**WORK REQUEST:**
Starting with the line that holds "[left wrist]" and stopping after the line that holds "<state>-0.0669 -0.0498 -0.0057", repeat the lines below word for word, without the pictures.

**DATASET SECTION:**
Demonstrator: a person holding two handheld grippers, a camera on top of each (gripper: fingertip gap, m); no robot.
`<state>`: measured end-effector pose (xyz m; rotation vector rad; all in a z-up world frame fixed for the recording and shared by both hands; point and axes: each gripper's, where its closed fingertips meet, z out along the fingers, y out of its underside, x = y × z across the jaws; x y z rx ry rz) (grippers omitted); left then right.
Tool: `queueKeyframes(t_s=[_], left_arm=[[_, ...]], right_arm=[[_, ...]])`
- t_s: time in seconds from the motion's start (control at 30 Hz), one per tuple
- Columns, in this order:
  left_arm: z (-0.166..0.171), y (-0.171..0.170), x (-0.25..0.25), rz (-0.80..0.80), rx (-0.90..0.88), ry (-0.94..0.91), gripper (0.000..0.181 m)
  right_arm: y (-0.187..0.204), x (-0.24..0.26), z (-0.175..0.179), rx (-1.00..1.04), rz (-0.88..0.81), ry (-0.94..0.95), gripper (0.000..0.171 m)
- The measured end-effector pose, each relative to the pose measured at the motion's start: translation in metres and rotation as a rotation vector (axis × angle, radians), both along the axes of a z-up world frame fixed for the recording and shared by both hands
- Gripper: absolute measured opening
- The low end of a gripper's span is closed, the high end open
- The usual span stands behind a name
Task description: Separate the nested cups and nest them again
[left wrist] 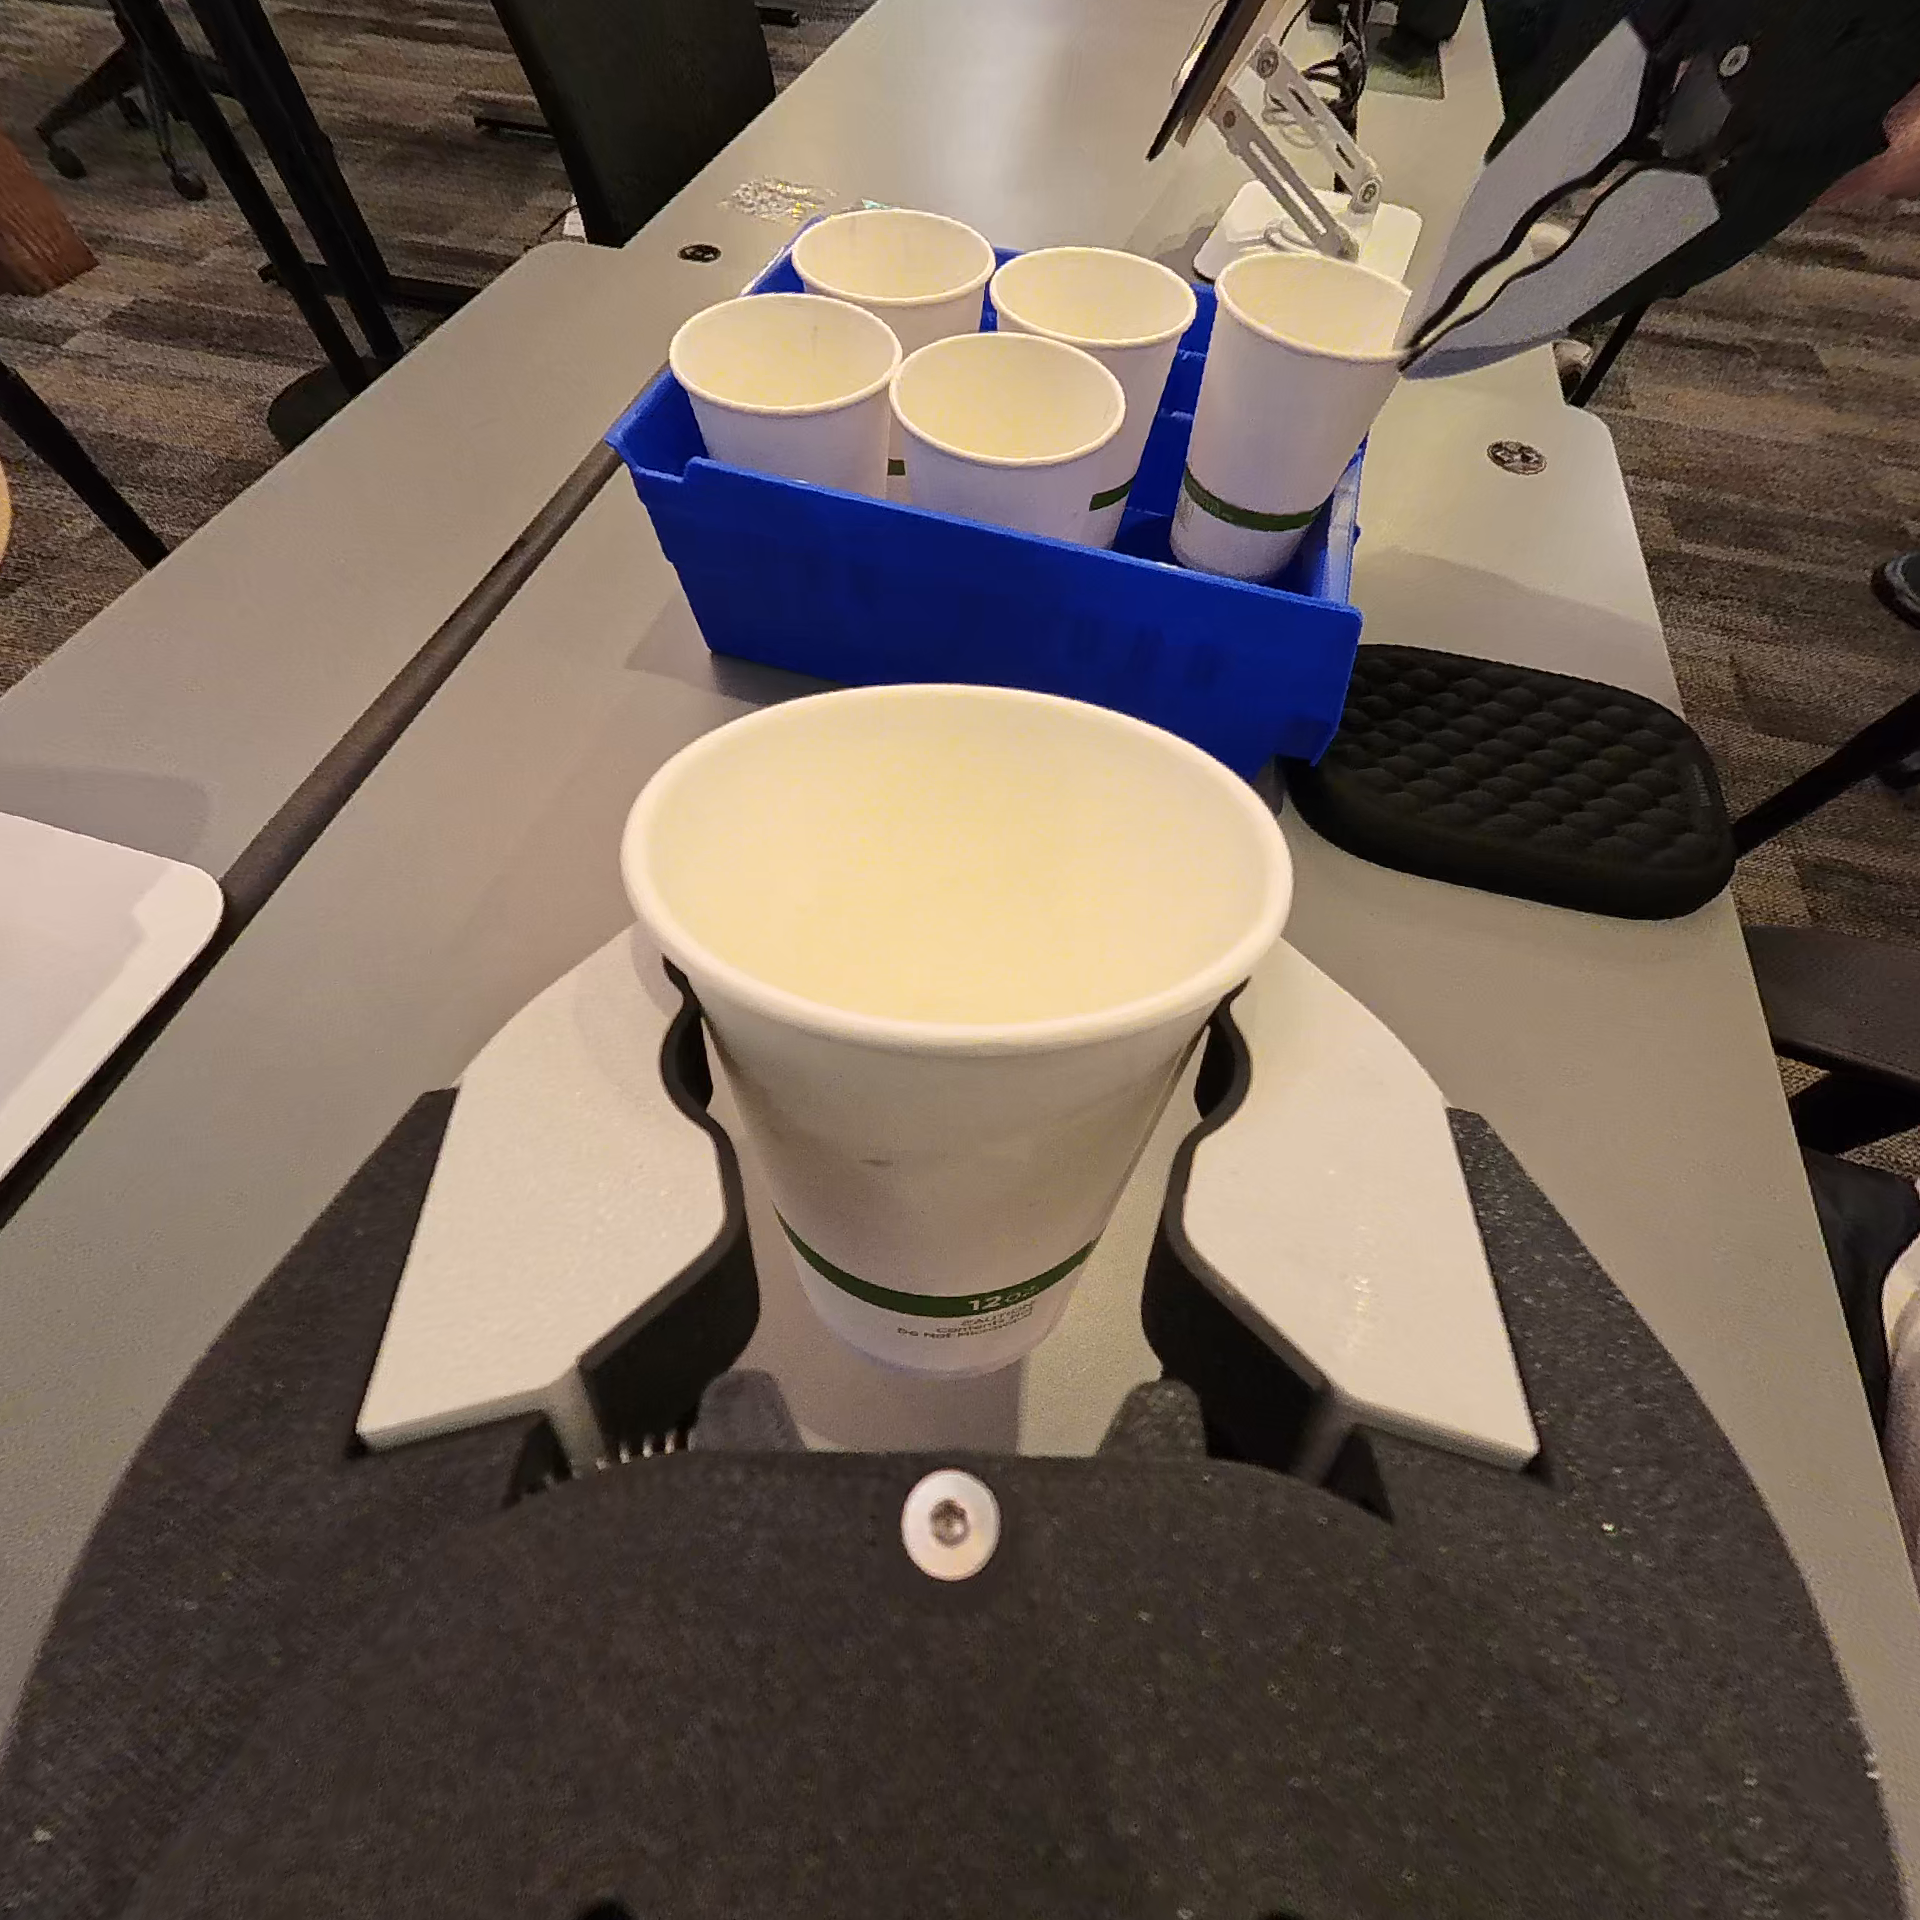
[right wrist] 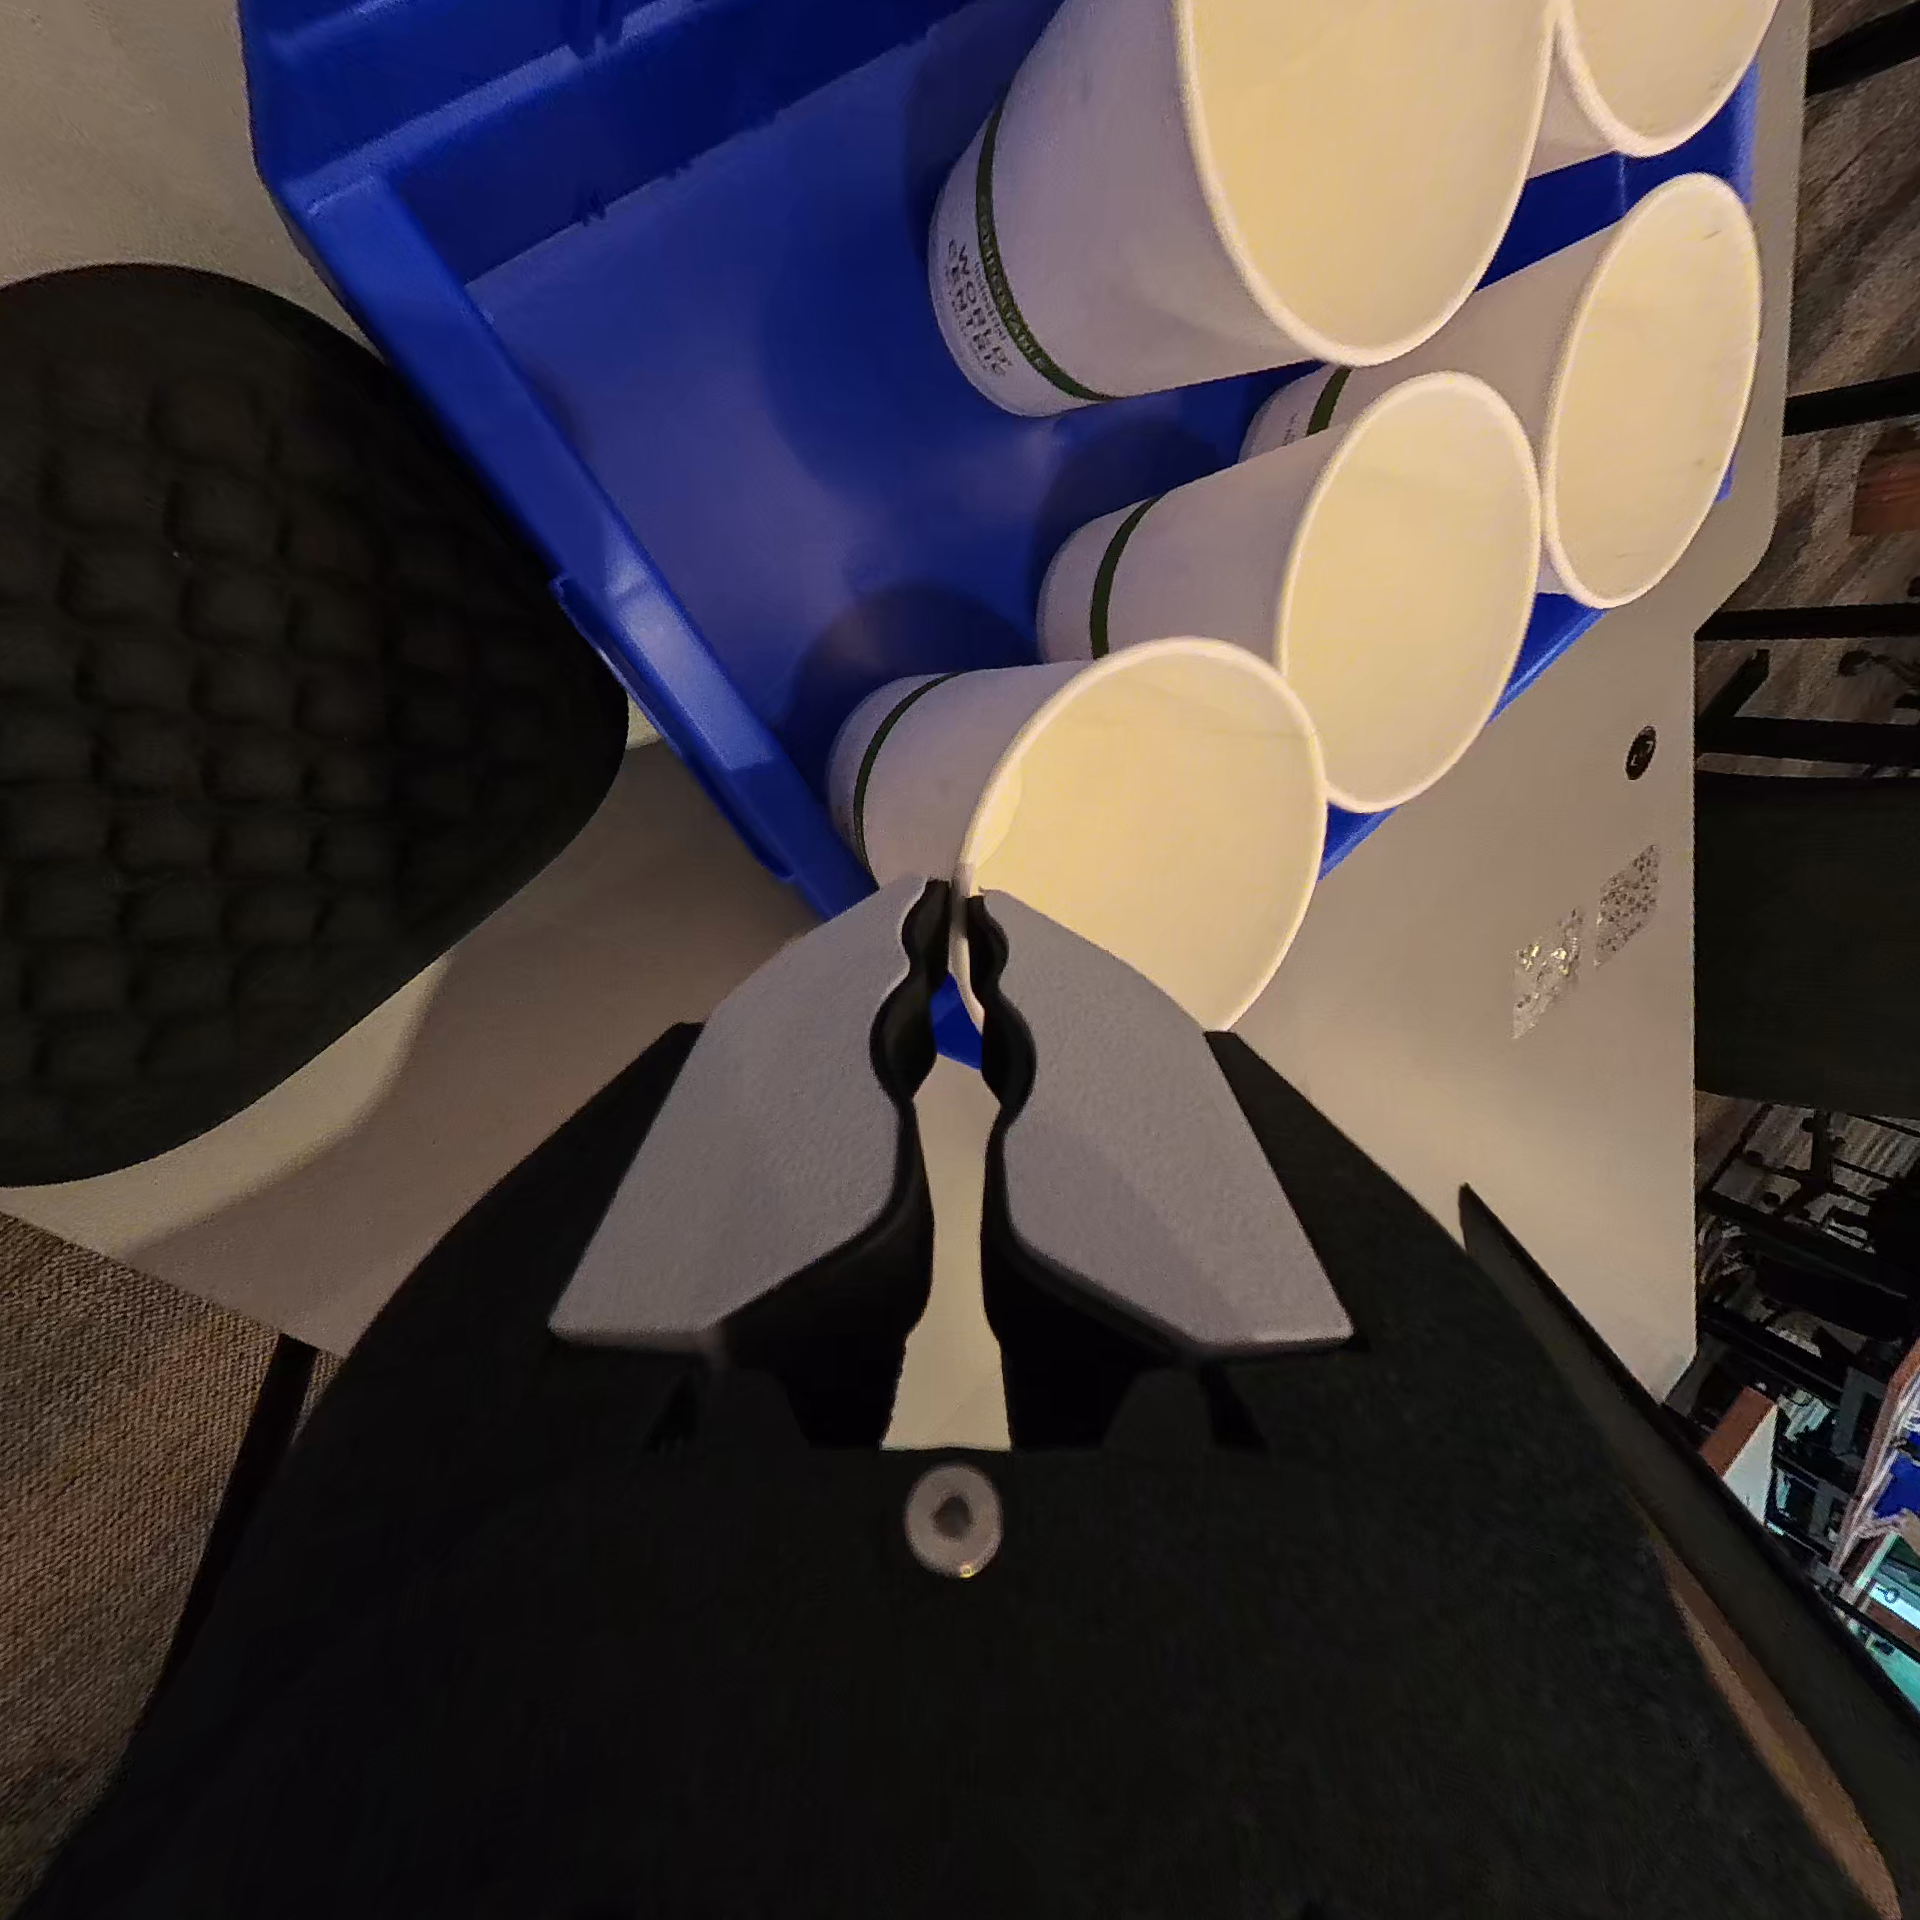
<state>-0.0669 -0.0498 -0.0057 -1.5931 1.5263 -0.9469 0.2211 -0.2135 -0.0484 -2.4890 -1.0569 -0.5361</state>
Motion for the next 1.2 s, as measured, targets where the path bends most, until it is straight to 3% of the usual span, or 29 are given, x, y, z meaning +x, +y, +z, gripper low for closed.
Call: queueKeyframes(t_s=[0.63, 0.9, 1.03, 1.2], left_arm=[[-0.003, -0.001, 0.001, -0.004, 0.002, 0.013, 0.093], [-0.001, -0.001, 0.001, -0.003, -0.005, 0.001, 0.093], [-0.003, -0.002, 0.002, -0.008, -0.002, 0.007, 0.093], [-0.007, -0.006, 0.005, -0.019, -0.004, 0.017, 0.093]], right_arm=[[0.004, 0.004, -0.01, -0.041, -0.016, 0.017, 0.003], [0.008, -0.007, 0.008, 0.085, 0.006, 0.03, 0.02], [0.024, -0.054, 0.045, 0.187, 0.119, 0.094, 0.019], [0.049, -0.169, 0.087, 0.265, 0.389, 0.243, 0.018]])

**ANSWER BELOW:**
[left wrist] 
[right wrist] 
<state>-0.0669 -0.0498 -0.0057 -1.5931 1.5263 -0.9469 0.2211 -0.2135 -0.0484 -2.4890 -1.0569 -0.5361</state>

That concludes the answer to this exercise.